When cationic surfactants are added to the Stöber process, spherical particles with radially oriented mesopores can be prepared by precipitation of silica from a solution of ethanol, water, and ammonia. Van Tendeloo and co-workers proposed that these particles form by epitaxial growth of cylindrical assemblies from the facets of Ia3d cubic (MCM-48) seeds. [J. Phys. Condens. Matter 2003, 15, S3037.] Here, we reexamine this hypothesis by detailed characterization of intermediate and final mesoporous silica particles formed from ethanol/water/ammonia solutions. We find that the presence of a cubic core is not required to explain the synthesis of spherical particles with radially oriented pores. Instead, we hypothesize that the radial orientation originates at the particle surface because of the preferred alignment of CTAB micelles normal to that interface. Consistent with previous studies of the Stöber process, we initially observe small, irregular silica/surfactant clusters. After an induction time, these clusters suddenly form spherical particles larger than 100 nm in diameter because of aggregation or collapse of weakly bound clusters. No ordered micellar structure forms initially, but shortly after the appearance of large spherical particles, cylindrical surfactant micelles appear and align perpendicular to the particle/solution interface.

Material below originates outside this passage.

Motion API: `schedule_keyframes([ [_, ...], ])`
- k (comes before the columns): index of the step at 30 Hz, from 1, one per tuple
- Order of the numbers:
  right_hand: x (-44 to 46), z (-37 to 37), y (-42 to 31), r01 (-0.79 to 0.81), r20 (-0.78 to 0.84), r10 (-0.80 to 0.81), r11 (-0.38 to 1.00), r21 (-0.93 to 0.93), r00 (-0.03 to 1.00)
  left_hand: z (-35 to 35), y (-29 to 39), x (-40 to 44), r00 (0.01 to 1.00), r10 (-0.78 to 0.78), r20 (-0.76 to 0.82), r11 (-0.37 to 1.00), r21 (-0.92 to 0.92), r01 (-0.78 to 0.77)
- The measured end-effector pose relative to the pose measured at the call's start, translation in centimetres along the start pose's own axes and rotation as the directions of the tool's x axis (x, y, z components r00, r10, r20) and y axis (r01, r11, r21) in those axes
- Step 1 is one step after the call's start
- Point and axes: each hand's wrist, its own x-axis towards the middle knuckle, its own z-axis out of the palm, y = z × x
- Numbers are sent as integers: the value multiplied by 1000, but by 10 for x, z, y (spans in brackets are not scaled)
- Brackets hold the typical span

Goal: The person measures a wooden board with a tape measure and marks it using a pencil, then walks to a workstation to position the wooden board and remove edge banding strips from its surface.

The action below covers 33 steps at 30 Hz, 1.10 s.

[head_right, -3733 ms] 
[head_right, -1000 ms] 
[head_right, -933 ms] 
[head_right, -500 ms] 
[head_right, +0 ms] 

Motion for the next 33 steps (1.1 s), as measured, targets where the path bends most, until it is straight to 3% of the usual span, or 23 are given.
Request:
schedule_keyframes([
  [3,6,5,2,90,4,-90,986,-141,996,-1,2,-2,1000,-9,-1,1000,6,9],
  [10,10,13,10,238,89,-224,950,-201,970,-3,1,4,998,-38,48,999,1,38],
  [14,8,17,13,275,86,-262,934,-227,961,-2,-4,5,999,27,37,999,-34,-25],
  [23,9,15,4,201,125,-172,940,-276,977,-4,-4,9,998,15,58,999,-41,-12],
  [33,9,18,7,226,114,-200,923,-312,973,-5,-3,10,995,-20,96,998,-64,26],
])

The micelles appear to maintain their alignment normal to the interface even during particle coalescence, supporting the idea that radial orientation originates at the surface rather than the interior of the particles. A study of particles formed with varying amounts of ethanol suggests that ethanol acts as a cosolvent and as a low-dielectric constant solvent to induce cooperative effects on micelle organization and particle morphology, leading to particles with radially oriented pores at a large ethanol concentration.